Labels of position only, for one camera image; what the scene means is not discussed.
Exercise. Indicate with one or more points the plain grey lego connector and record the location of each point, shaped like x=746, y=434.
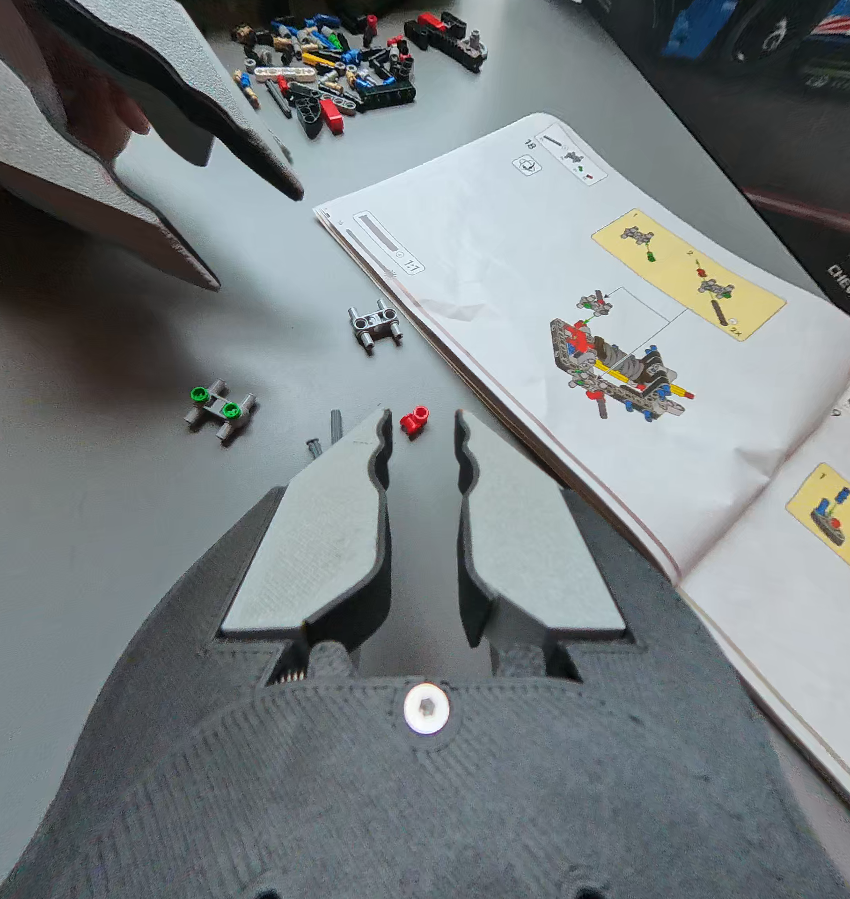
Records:
x=374, y=324

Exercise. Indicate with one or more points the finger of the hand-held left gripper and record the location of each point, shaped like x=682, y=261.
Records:
x=186, y=49
x=81, y=204

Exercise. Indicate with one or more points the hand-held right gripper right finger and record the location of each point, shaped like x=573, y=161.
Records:
x=530, y=555

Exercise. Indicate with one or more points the black race car lego box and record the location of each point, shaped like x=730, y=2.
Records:
x=713, y=126

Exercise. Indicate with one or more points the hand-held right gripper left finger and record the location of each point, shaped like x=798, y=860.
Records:
x=312, y=548

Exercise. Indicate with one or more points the red lego pin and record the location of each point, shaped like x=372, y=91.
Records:
x=414, y=421

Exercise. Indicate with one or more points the person's left hand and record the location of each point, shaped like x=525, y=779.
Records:
x=109, y=119

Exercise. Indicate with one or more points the pile of loose lego pieces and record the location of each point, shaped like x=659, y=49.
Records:
x=386, y=95

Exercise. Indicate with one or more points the open lego instruction booklet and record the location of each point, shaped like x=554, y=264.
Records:
x=523, y=225

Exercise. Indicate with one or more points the grey lego connector green pins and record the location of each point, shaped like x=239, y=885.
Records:
x=221, y=411

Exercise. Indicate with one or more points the grey lego axle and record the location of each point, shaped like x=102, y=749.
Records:
x=336, y=425

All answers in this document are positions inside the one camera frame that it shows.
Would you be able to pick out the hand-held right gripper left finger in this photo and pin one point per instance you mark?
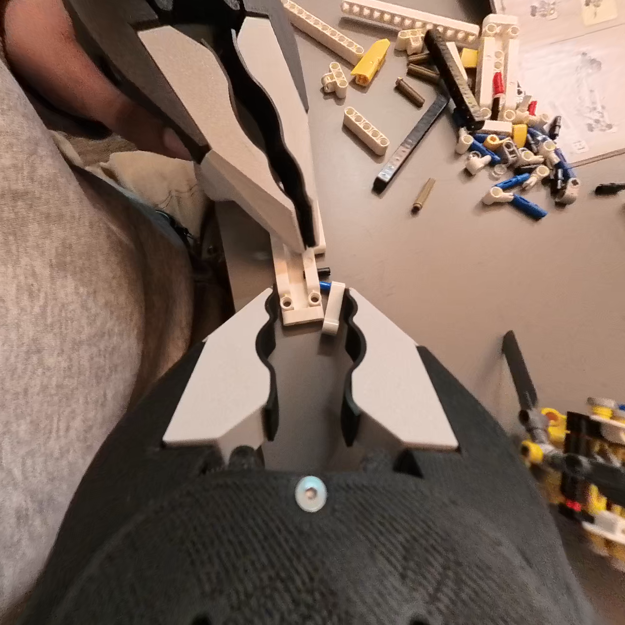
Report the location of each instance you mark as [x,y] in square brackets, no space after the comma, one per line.
[219,395]

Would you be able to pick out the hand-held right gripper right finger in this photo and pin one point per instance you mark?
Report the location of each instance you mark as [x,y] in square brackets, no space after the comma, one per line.
[405,395]

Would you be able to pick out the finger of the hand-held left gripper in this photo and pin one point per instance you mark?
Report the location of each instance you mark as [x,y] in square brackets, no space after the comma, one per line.
[288,117]
[195,88]

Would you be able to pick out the white lego panel assembly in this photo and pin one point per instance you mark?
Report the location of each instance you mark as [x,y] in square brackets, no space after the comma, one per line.
[293,312]

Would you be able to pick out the small white lego liftarm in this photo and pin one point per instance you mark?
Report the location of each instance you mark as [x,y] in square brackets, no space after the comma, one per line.
[334,307]

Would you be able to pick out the person's left forearm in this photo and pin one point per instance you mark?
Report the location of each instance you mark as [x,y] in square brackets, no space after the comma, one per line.
[49,49]

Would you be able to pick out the white lego cross block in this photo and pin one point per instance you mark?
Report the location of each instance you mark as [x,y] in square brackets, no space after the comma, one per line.
[410,40]
[336,78]

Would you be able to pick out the short white lego beam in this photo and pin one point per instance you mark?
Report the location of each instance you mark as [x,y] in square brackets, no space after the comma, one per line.
[366,131]

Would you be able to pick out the long white lego beam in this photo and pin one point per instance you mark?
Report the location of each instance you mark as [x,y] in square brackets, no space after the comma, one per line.
[415,22]
[327,34]

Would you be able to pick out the yellow lego panel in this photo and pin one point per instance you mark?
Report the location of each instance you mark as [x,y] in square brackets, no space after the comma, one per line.
[371,62]

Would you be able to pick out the tan lego axle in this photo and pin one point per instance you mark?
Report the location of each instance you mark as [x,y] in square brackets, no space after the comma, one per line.
[409,92]
[422,72]
[423,195]

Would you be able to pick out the thin black lego beam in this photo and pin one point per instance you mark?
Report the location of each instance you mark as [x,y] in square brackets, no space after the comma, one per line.
[410,144]

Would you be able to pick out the thick black lego beam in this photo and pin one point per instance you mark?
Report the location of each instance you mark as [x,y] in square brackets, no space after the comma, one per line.
[456,78]

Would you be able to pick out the lego helicopter model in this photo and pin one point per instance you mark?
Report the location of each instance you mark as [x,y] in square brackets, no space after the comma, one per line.
[586,464]

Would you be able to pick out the pile of small lego pieces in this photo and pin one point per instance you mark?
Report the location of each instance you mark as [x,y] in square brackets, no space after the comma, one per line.
[522,156]

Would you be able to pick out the black lego pin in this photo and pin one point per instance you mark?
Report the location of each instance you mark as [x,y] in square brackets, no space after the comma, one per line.
[610,188]

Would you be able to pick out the person's left hand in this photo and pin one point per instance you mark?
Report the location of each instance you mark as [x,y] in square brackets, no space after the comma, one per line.
[151,136]

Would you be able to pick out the open instruction booklet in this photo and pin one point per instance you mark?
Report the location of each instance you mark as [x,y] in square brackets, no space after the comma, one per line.
[576,88]

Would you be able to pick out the white lego frame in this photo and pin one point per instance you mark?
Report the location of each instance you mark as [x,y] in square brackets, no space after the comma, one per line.
[488,63]

-=-=-=-=-

Task instructions →
Within the data above, filter for lines containing the word "pile" and copy each one.

Solution for this problem →
Exercise. Indicate with one or more points the pile of loose lego pieces and record the location of each point, shaped like x=659, y=49.
Would you be able to pick out the pile of small lego pieces in this photo and pin one point per instance you mark?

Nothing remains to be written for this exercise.